Print out all the records, word for word.

[Saved entries]
┌──

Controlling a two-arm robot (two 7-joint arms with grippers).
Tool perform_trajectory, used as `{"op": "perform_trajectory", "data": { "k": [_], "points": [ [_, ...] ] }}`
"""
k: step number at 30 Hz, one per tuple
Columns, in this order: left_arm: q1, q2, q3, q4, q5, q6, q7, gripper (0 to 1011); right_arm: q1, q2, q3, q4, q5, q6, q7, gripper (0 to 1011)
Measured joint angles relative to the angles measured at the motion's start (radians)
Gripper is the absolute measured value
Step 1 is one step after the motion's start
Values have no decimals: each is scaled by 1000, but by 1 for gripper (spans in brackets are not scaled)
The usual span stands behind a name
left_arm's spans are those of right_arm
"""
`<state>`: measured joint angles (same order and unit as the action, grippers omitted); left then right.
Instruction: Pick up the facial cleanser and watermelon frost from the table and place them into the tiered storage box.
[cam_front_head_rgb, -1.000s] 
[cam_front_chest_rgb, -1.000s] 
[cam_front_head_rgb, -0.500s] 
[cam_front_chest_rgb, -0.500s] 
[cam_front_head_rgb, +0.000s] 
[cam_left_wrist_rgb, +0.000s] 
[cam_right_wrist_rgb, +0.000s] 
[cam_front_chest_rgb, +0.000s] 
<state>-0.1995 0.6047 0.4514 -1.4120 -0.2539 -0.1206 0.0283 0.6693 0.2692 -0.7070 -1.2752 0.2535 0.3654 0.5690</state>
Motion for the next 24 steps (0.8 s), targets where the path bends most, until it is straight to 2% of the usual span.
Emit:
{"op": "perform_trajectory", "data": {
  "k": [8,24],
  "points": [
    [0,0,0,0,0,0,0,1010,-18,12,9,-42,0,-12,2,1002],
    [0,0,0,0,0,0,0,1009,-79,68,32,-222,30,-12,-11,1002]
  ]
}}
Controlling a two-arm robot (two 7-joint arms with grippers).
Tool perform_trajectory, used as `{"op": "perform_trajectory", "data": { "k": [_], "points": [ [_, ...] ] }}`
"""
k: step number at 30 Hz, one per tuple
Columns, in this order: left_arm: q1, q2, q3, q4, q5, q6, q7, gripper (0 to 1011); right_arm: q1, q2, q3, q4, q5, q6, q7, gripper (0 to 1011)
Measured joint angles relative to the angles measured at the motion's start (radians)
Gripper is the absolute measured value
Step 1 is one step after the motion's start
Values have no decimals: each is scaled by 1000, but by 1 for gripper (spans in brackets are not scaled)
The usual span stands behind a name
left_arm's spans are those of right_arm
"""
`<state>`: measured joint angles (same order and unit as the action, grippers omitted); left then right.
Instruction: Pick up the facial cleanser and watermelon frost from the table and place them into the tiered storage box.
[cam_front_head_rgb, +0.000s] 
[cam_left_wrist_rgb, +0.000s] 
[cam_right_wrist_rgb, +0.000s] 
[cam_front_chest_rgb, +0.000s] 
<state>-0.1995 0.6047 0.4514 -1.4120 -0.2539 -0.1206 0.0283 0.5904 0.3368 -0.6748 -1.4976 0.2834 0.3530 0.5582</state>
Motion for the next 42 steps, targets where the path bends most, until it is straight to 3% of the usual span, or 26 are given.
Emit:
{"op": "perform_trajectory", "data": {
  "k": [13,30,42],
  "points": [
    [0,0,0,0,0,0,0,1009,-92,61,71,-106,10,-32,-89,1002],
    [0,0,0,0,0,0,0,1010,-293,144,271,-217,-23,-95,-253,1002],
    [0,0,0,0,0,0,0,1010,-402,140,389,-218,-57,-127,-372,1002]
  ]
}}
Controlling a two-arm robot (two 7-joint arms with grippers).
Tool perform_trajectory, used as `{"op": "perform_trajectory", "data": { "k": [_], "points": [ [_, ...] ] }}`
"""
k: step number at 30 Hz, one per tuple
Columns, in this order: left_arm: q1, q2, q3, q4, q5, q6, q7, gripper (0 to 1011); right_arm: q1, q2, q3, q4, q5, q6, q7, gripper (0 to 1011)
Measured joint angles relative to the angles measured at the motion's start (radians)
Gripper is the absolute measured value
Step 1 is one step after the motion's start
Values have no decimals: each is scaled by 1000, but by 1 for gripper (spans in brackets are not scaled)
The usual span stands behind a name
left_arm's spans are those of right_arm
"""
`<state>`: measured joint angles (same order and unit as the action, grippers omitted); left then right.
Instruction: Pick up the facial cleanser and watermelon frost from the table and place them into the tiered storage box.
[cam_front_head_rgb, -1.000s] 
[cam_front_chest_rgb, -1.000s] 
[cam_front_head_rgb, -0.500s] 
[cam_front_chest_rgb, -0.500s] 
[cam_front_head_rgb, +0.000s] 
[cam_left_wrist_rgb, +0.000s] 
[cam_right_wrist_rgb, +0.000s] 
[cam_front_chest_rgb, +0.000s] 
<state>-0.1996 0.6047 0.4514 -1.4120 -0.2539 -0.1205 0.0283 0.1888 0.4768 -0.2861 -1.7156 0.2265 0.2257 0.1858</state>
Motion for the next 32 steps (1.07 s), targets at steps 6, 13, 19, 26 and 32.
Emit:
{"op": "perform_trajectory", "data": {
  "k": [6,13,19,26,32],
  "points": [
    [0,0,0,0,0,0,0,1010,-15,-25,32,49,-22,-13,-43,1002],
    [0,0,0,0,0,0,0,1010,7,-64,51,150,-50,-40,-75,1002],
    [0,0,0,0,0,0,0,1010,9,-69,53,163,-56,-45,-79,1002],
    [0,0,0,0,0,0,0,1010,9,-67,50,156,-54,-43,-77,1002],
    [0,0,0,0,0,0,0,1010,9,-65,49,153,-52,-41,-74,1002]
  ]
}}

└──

▶ [The answer]
Controlling a two-arm robot (two 7-joint arms with grippers).
Tool perform_trajectory, used as `{"op": "perform_trajectory", "data": { "k": [_], "points": [ [_, ...] ] }}`
"""
k: step number at 30 Hz, one per tuple
Columns, in this order: left_arm: q1, q2, q3, q4, q5, q6, q7, gripper (0 to 1011); right_arm: q1, q2, q3, q4, q5, q6, q7, gripper (0 to 1011)
Measured joint angles relative to the angles measured at the motion's start (radians)
Gripper is the absolute measured value
Step 1 is one step after the motion's start
Values have no decimals: each is scaled by 1000, but by 1 for gripper (spans in brackets are not scaled)
The usual span stands behind a name
left_arm's spans are those of right_arm
"""
`<state>`: measured joint angles (same order and unit as the action, grippers omitted); left then right.
Instruction: Pick up the facial cleanser and watermelon frost from the table and place them into the tiered storage box.
[cam_front_head_rgb, -1.000s] 
[cam_front_chest_rgb, -1.000s] 
[cam_front_head_rgb, -0.500s] 
[cam_front_chest_rgb, -0.500s] 
[cam_front_head_rgb, +0.000s] 
[cam_left_wrist_rgb, +0.000s] 
[cam_right_wrist_rgb, +0.000s] 
[cam_front_chest_rgb, +0.000s] 
<state>-0.1995 0.6047 0.4514 -1.4120 -0.2539 -0.1206 0.0283 0.6693 0.2692 -0.7070 -1.2752 0.2535 0.3654 0.5690</state>
Motion for the next 24 steps (0.8 s), targets where the path bends most, until it is straight to 2% of the usual span.
Emit:
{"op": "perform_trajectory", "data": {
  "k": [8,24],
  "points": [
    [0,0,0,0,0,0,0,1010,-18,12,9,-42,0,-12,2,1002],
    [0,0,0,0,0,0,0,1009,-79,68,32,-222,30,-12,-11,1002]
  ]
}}
Controlling a two-arm robot (two 7-joint arms with grippers).
Tool perform_trajectory, used as `{"op": "perform_trajectory", "data": { "k": [_], "points": [ [_, ...] ] }}`
"""
k: step number at 30 Hz, one per tuple
Columns, in this order: left_arm: q1, q2, q3, q4, q5, q6, q7, gripper (0 to 1011); right_arm: q1, q2, q3, q4, q5, q6, q7, gripper (0 to 1011)
Measured joint angles relative to the angles measured at the motion's start (radians)
Gripper is the absolute measured value
Step 1 is one step after the motion's start
Values have no decimals: each is scaled by 1000, but by 1 for gripper (spans in brackets are not scaled)
The usual span stands behind a name
left_arm's spans are those of right_arm
"""
`<state>`: measured joint angles (same order and unit as the action, grippers omitted); left then right.
Instruction: Pick up the facial cleanser and watermelon frost from the table and place them into the tiered storage box.
[cam_front_head_rgb, +0.000s] 
[cam_left_wrist_rgb, +0.000s] 
[cam_right_wrist_rgb, +0.000s] 
[cam_front_chest_rgb, +0.000s] 
<state>-0.1995 0.6047 0.4514 -1.4120 -0.2539 -0.1206 0.0283 0.5904 0.3368 -0.6748 -1.4976 0.2834 0.3530 0.5582</state>
Motion for the next 42 steps, targets where the path bends most, until it is straight to 3% of the usual span, or 26 are given.
Emit:
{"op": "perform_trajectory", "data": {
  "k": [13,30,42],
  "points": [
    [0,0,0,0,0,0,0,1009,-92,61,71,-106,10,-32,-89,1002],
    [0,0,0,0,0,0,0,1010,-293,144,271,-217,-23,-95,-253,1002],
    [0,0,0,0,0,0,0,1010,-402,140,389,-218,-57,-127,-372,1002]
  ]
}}
Controlling a two-arm robot (two 7-joint arms with grippers).
Tool perform_trajectory, used as `{"op": "perform_trajectory", "data": { "k": [_], "points": [ [_, ...] ] }}`
"""
k: step number at 30 Hz, one per tuple
Columns, in this order: left_arm: q1, q2, q3, q4, q5, q6, q7, gripper (0 to 1011); right_arm: q1, q2, q3, q4, q5, q6, q7, gripper (0 to 1011)
Measured joint angles relative to the angles measured at the motion's start (radians)
Gripper is the absolute measured value
Step 1 is one step after the motion's start
Values have no decimals: each is scaled by 1000, but by 1 for gripper (spans in brackets are not scaled)
The usual span stands behind a name
left_arm's spans are those of right_arm
"""
`<state>`: measured joint angles (same order and unit as the action, grippers omitted); left then right.
Instruction: Pick up the facial cleanser and watermelon frost from the table and place them into the tiered storage box.
[cam_front_head_rgb, -1.000s] 
[cam_front_chest_rgb, -1.000s] 
[cam_front_head_rgb, -0.500s] 
[cam_front_chest_rgb, -0.500s] 
[cam_front_head_rgb, +0.000s] 
[cam_left_wrist_rgb, +0.000s] 
[cam_right_wrist_rgb, +0.000s] 
[cam_front_chest_rgb, +0.000s] 
<state>-0.1996 0.6047 0.4514 -1.4120 -0.2539 -0.1205 0.0283 0.1888 0.4768 -0.2861 -1.7156 0.2265 0.2257 0.1858</state>
Motion for the next 32 steps (1.07 s), targets at steps 6, 13, 19, 26 and 32.
Emit:
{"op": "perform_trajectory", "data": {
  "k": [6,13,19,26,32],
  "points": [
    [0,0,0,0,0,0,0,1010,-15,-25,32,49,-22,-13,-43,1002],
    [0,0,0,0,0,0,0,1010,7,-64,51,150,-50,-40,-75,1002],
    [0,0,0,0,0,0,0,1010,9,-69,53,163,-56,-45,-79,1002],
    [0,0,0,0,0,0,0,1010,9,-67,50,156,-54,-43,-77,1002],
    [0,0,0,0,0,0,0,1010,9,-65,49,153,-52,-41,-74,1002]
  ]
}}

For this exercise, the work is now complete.